They gnaw around the base in a full circle. If they succeed, the tree would most likely die within weeks from drying out unless new growth emerges from beneath the soil.
Some varieties, especially the ones that have a single trunk as opposed to multi trunk growth habit would have a very difficult time recovering.
If you catch this damage early enough you might try to start an airlayer, but it's a huge setback when you're dealing with a two or three year old tree.
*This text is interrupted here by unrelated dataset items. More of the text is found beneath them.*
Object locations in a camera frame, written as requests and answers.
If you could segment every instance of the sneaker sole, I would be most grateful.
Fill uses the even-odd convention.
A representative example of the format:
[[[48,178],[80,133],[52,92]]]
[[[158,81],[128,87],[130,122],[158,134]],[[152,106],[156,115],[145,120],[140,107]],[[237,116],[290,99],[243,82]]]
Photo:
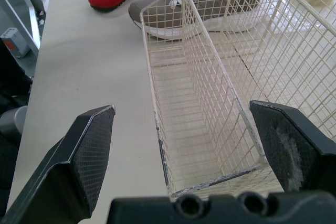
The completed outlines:
[[[224,20],[224,16],[217,18],[210,18],[203,22],[207,31],[225,31],[231,33],[238,33],[247,31],[255,27],[260,23],[260,17],[257,17],[255,13],[258,13],[257,9],[251,12],[238,13],[236,15],[227,16]],[[141,23],[133,21],[137,26],[142,28]],[[155,28],[145,26],[146,32],[152,36],[161,39],[179,40],[182,39],[181,28]],[[188,30],[188,33],[193,33],[194,36],[198,35],[200,29],[193,26]]]
[[[101,13],[109,13],[115,9],[117,9],[122,3],[124,3],[126,0],[123,0],[119,5],[113,6],[113,7],[96,7],[91,5],[91,7]]]

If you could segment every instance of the metal frame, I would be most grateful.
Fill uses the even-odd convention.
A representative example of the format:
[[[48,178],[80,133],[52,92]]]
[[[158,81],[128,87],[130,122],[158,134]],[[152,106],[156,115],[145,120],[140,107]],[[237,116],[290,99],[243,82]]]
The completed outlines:
[[[14,25],[16,26],[22,37],[26,40],[30,49],[37,56],[40,48],[40,33],[38,29],[35,8],[30,0],[24,0],[24,1],[28,6],[32,34],[30,34],[30,32],[23,24],[20,17],[17,15],[17,13],[15,12],[15,10],[13,9],[12,5],[9,3],[8,0],[0,0],[0,5],[4,9],[5,13],[12,20],[12,22],[14,23]]]

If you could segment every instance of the white table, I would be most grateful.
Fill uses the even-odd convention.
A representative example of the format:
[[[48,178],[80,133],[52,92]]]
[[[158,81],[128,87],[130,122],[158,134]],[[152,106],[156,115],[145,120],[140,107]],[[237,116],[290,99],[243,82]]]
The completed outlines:
[[[10,206],[77,115],[115,104],[109,165],[92,218],[105,223],[111,200],[165,195],[141,30],[127,0],[108,14],[88,0],[50,0]]]

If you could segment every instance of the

Makes me sick thinking about it.

Quote:
Originally Posted by brandon87
So over the winter, I've achieved around a 90% success rate for rooting cuttings. I got some nice cuttings of Red Lebanese Bekaa Valley and thought nothing of it. Well first batch not one rooted. So I go and order another batch. Another month and a half later, same results as the first batch. Then I see a BARE ROOT tree on eBay. I couldn't click buy it now fast enough. I thought to myself finally I've got this tree I've tried so hard to get. It shot some new leaves out and was looking really good. That's when the unthinkable happened while I was at work. At some point one of my two Labradors climbed over my 4 ft rabbit fencing and chewed the top 1/3 off the tree. I thought it would come back but to my dismay it looks like it's a goner. I give up!!! The fig gods don't want me to have it. Anyone else have a unicorn(one that you can't quite get)?


It's true, Red Lebanese is hard to root, you won't see roots for a long time, but they will grow leaves and look ok with no roots. The ones I've rooted don't start growing much until up potted and placed in the sun. It's easier to root Black Madeira for me,

Some observations and a question . . . .

In December, I acquired two nice cuttings of Red Lebanese Bekaa in a trade.  One rooted almost immediately -- 2-3 weeks, the other took much longer -- 7-8 weeks.  But buds did not break until roots formed, so except for the delay I'd considered these two sticks well behaved.

In Jan, I bought 5 cuttings of Vasilika Sika vs.  As Mike observed, all five quickly pushed a leaf or two without roots.  After ~4-5 weeks, I got weak roots on two of the sticks.  After 6 weeks, the other 3 still have a small leaf or two but no roots.

Between last winter and this one, I've rooted roughly 30 varieties, including a range of well-known cold-hardy, early varieties suitable for the north as also a handful of more tender, late but tasty varieties better suited here to pots.  My overall success rate is probably ~85-90%, which I attribute to species.  But I've never been shut out.

What has happened to me frequently is that 1-2 cuttings of a variety root quickly (<3 weeks) while 1-3 other cuttings of the same variety root slowly (6+ weeks).  This happened to me at least 5 times this year, all but one (the Red Lebanese, discussed above) involving sticks taken at the same time from the same trees under the same conditions.  Note that the "slow" cutting is not necessarily less vigorous; it usually manages to catch up quite quickly.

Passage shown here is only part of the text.